BEGIN The data
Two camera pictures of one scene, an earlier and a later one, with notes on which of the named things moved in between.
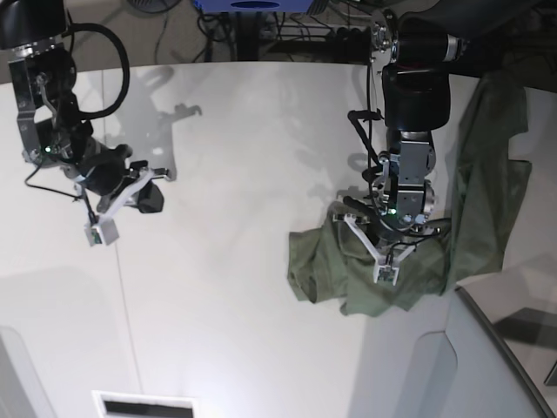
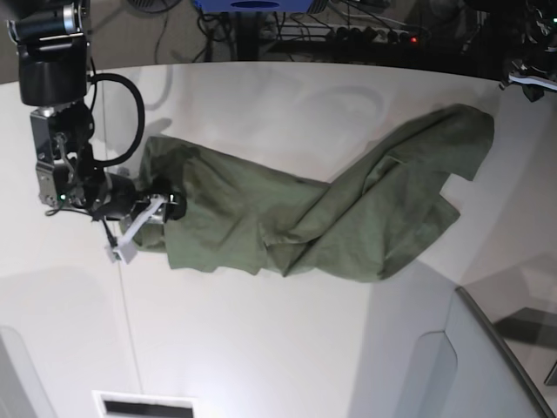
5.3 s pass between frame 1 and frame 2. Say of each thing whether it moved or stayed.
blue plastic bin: stayed
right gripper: moved
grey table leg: stayed
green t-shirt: moved
END The data
▸ **Task to carry out**
Aside from the pictures, repeat the listing exactly.

▸ **The answer**
Two camera pictures of one scene, an earlier and a later one, with notes on which of the named things moved in between.
5.3 s pass between frame 1 and frame 2. Say of each thing whether it moved or stayed.
blue plastic bin: stayed
right gripper: moved
grey table leg: stayed
green t-shirt: moved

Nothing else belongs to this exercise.